Meski demikian, Gandung menyatakan tidak akan meninggalkan puring, walau permintaan pasar tidak secemerlang tahun-tahun lalu. Lelaki itu berkomitmen untuk tetap tidak akan menanggalkan kecintaannya pada puring, dan akan terus menjadi penghulu puring untuk menghasilkan jenis-jenis baru.

Bahkan, Gandung mengharapkan ada generasi penerus yang akan menyilangkan puring untuk menghasilkan jenis-jenis baru, supaya tanaman asli Indonesia itu tetap eksis dan bertahan di tengah-tengah persaingan terkait gencarnya kemunculan berbagai jenis puring impor yang membanjiri Tanah Air.

Menyinggung soal keikutsertaan dalam kontes, Gandung menyebutkan di wilayah Sleman, sudah tidak terhitung berapa kali puringnya memenangi perlombaan.

"Tapi kalau untuk di luar Yogyakarta, saya belum berkesempatan mengikuti kontes karena setiap hari sibuk mengurus atau berburu tanaman," ujar Gandung.



Penghargaan Internasional

Surutnya popularitas puring, membuat Gandung mulai memiliki waktu menekuni kembali hobi lamanya untuk membentuk tanaman bonsai.

"Dahulu pada waktu puring masih jaya, setiap hari pesanan berdatangan dan saya sibuk mengirim puluhan puring ke kolektor. Sekarang, puring terhitung sepi peminat, jadi saya memperhatikan koleksi tanaman lainnya, seperti sikas, bonsai, enchepalartos, hanjuang, dan tanaman langka lain. Tapi puring tetap tidak saya abaikan, tetap saya perhatikan, walau saya sekarang juga mengurusi bonsai," ucap dia.

Bonsai, bukan baru-baru ini saja disukai lelaki ini. Sebelum terjun di bidang puring, Gandung sebenarnya sudah menekuni bonsai sebagai hobi, wujud ekspresi untuk menyalurkan jiwa seninya.

Pada awal Agustus, salah salah bonsai anting putri Gandung bahkan mendapatkan penghargaan internasional karena memiliki keistimewaan pada tampilannya.

"Pasar bonsai itu stabil, karena peminatnya tidak tergantung tren. Apalagi setiap tahun selalu ada lomba dan pameran bonsai di berbagai kota, sehingga penggemarnya selalu ada," ujar lelaki kelahiran 1962 ini.

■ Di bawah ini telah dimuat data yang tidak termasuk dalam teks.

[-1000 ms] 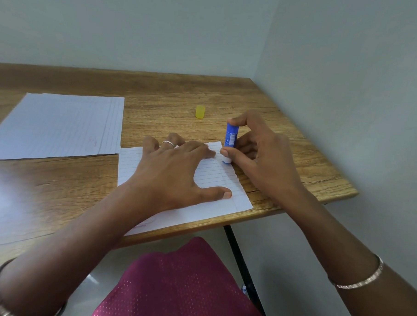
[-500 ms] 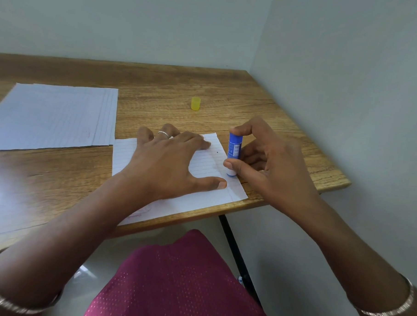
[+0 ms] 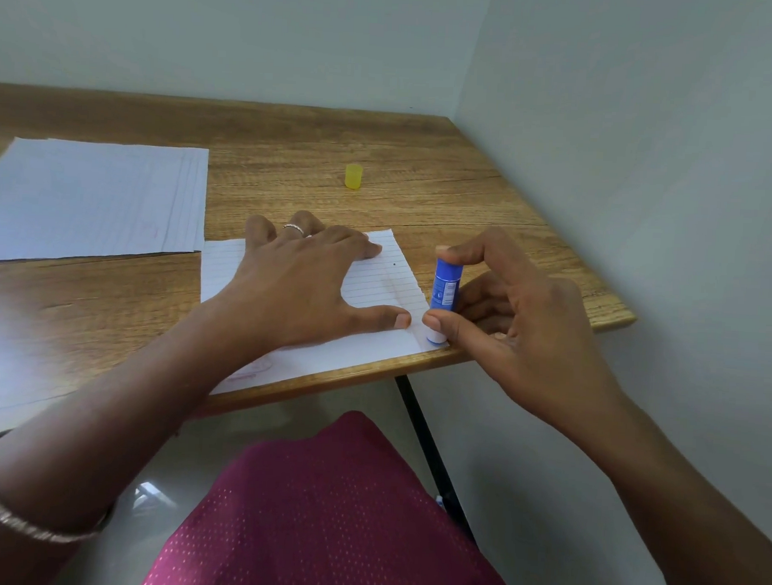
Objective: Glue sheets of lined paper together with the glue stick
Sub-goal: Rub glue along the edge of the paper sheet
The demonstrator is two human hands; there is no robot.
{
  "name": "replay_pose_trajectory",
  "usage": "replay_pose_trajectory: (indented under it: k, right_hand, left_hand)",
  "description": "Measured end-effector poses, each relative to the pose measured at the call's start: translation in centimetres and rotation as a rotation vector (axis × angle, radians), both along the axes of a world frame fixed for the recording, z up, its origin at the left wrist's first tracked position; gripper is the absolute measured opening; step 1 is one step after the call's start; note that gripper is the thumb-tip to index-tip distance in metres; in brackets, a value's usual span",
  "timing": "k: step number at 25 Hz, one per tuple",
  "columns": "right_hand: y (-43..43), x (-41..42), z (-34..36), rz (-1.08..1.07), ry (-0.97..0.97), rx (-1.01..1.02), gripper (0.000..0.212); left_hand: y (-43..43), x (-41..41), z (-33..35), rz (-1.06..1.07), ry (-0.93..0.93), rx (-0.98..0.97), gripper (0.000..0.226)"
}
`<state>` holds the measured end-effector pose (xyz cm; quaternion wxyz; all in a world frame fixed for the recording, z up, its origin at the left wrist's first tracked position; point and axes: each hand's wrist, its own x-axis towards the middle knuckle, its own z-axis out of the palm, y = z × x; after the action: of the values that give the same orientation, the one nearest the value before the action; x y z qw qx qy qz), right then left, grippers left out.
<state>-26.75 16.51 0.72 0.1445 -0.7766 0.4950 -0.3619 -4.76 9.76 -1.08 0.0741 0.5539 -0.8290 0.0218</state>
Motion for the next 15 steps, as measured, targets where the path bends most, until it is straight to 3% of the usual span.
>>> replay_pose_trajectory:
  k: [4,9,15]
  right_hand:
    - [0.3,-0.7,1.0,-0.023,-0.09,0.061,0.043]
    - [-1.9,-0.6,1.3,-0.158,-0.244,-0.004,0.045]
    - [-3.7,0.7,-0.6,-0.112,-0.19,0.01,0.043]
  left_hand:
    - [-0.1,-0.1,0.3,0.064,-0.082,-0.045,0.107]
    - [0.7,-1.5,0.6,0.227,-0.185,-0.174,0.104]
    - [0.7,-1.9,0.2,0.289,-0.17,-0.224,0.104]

Gandung mengatakan, dirinya pernah memiliki bonsai jeruk kingkit yang dijual seharga Rp50 juta, karena bentuknya amat artistik dan telah dibentuk selama bertahun-tahun. Bonsai itu memiliki bentuk bergerombol seperti hutan mini dan di sela-sela dahan, buah-buah jeruk bergantungan.

Kisaran harga bonsai, menurut Gandung adalah sekitar Rp20 juta. Di mata penggemar, bonsai lebih dipandang untuk tanaman koleksi, bukan dikategorikan sebagai lahan investasi. Hal ini membuat pembeli bonsai hanya berasal dari kalangan kolektor. Semakin indah bentuk dan sisi menarik dari wujud bonsai, maka peluang untuk diminati pasar lebih besar.

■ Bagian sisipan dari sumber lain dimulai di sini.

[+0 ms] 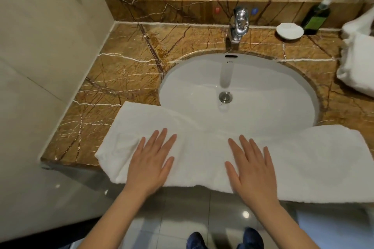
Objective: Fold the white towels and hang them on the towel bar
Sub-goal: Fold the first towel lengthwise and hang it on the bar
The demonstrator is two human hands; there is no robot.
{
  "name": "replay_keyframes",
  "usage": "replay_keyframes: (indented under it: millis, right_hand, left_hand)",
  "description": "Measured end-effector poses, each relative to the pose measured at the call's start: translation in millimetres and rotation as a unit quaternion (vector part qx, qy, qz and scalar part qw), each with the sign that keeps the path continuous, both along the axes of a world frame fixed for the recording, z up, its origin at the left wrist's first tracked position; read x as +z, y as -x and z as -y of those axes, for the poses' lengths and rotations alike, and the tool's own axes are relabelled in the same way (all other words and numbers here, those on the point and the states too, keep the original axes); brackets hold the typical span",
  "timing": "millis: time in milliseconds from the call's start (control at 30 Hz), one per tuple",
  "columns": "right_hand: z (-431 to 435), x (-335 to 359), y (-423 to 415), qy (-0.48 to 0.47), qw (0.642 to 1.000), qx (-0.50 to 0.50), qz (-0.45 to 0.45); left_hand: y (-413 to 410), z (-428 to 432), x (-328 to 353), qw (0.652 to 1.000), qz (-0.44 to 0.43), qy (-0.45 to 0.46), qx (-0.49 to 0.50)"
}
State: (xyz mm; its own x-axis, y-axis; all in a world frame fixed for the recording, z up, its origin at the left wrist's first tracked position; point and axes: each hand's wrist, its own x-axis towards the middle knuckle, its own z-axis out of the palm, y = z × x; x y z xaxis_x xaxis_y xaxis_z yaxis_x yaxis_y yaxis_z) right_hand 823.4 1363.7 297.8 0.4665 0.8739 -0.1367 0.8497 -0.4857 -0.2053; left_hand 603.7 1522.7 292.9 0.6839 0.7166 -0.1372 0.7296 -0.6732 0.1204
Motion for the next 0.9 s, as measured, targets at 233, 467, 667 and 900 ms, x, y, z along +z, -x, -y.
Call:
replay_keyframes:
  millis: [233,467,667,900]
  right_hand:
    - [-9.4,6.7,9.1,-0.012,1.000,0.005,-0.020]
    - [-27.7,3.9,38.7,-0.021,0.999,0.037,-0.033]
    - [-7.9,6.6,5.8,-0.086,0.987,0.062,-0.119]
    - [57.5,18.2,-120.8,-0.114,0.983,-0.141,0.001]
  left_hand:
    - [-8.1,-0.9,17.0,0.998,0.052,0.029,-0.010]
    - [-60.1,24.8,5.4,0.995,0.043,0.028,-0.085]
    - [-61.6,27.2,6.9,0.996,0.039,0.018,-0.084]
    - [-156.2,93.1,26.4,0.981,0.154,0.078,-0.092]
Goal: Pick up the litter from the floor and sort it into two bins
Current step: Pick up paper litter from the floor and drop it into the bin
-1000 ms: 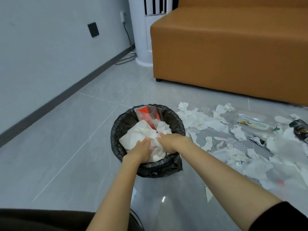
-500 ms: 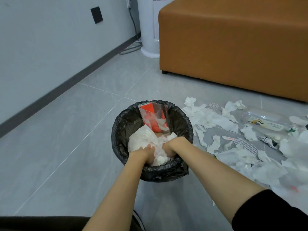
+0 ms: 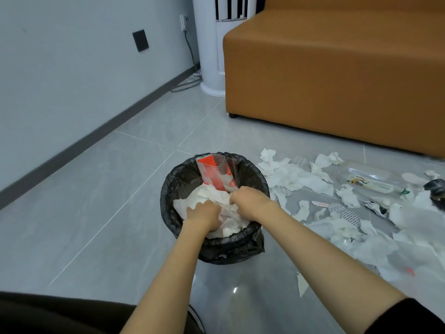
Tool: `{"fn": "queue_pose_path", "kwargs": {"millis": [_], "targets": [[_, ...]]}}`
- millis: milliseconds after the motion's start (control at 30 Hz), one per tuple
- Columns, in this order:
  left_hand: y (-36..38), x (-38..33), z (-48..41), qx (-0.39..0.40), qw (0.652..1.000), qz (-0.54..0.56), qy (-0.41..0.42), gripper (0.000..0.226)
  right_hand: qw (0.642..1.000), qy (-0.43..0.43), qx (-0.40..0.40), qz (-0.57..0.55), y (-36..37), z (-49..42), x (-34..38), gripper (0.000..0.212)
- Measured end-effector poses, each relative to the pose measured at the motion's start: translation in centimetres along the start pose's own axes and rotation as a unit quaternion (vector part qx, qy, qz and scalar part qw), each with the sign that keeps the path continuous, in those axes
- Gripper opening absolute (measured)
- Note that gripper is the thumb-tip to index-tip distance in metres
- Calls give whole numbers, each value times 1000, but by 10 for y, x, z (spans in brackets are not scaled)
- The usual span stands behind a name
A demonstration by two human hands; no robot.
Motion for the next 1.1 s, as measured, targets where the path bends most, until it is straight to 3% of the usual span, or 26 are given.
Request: {"fn": "queue_pose_path", "kwargs": {"millis": [100, 233, 367, 633, 800, 1000, 1100], "targets": [[-19, -6, 14, -32, 999, 18, 11, 46, 995, -14, -78, -56, -11, 16, -17, 53], [-44, -20, 33, -94, 995, 31, 24, 56, 974, -5, -184, -132, -29, 53, -41, 40], [-58, -44, 41, -148, 983, 83, 65, 57, 951, 55, -240, -186, -35, 96, -67, 36], [-51, -131, 52, -200, 956, 140, 165, 49, 910, 220, -206, -284, 10, 160, -138, 38], [-21, -175, 48, -140, 959, 148, 198, 49, 877, 323, -139, -326, 65, 193, -168, 41], [25, -195, 44, -67, 966, 155, 195, 49, 860, 377, -32, -343, 126, 228, -164, 50], [50, -201, 45, -34, 967, 170, 187, 51, 841, 410, -26, -352, 145, 235, -159, 51]]}}
Point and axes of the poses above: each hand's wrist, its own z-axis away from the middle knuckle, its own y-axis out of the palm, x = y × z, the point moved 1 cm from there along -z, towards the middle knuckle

"Kalau membentuk bonsai, ibarat menempa jiwa seni kita tentang bagaimana menciptakan sesuatu sesuai kreativitas. Sedang kalau menyilang puring, maka kita sering kali mendapatkan kejutan karena biji dari indukan yang sama, akan menghasilkan anakan dengan karakter daun berbeda-beda. Jadi masing-masing menawarkan kepuasan batin tersendiri," ucap dia.